● EXERCISE GOAL
Scan the material below for the string "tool". Report every line that has it.
+++++
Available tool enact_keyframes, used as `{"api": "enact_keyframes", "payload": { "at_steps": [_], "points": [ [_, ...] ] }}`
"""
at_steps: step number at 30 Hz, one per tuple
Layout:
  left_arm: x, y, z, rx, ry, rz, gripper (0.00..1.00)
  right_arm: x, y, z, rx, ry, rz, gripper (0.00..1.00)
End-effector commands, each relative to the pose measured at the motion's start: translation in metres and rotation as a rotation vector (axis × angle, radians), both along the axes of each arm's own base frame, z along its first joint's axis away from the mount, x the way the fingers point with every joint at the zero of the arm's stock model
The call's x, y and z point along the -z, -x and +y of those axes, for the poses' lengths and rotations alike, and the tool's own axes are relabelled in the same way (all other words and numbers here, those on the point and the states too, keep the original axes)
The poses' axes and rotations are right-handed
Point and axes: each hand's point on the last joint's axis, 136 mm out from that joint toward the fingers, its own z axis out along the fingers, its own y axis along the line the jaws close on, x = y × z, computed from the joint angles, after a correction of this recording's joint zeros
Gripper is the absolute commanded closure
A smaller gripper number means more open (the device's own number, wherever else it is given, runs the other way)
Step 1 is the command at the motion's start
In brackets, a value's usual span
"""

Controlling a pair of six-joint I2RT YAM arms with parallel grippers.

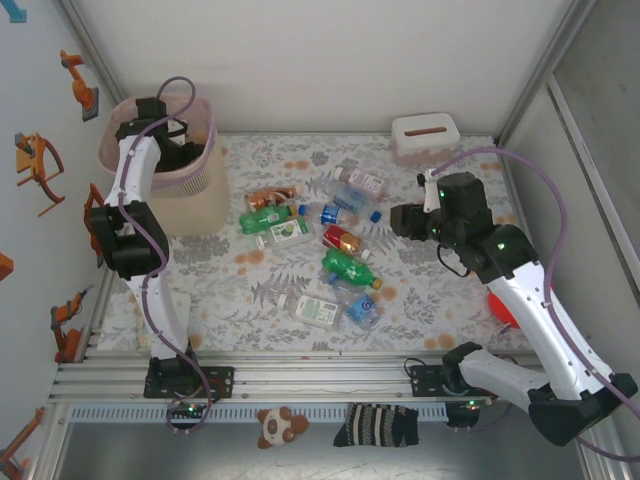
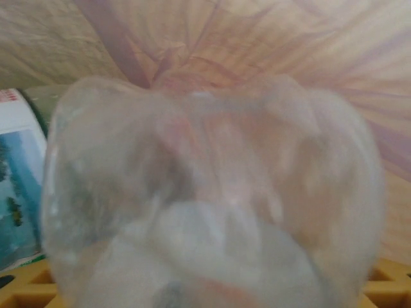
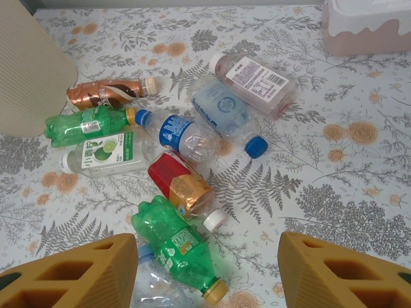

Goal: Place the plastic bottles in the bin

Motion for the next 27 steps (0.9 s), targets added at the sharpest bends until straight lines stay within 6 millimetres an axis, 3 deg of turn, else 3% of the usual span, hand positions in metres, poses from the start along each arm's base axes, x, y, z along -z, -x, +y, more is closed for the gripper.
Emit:
{"api": "enact_keyframes", "payload": {
  "at_steps": [1,8,15,21,27],
  "points": [
    [-0.021,0.008,-0.007,0.015,0.019,-0.020,0.33,-0.005,0.002,-0.004,0.018,-0.002,-0.010,0.41],
    [-0.075,0.011,-0.008,0.007,0.024,-0.136,0.28,0.005,0.000,-0.004,0.041,0.009,0.041,0.41],
    [-0.126,0.027,-0.012,0.011,0.042,-0.238,0.27,0.033,-0.006,0.000,0.038,0.077,0.181,0.41],
    [-0.161,0.052,-0.021,0.031,0.082,-0.302,0.27,0.062,-0.007,0.022,-0.077,0.101,0.286,0.43],
    [-0.184,0.082,-0.030,0.042,0.134,-0.369,0.27,0.082,0.001,0.062,-0.225,0.151,0.326,0.43]
  ]
}}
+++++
● RESULT OF THIS EXERCISE
Available tool enact_keyframes, used as `{"api": "enact_keyframes", "payload": { "at_steps": [_], "points": [ [_, ...] ] }}`
The call's x, y and z point along the -z, -x and +y of those axes, for the poses' lengths and rotations alike, and the tool's own axes are relabelled in the same way (all other words and numbers here, those on the point and the states too, keep the original axes)

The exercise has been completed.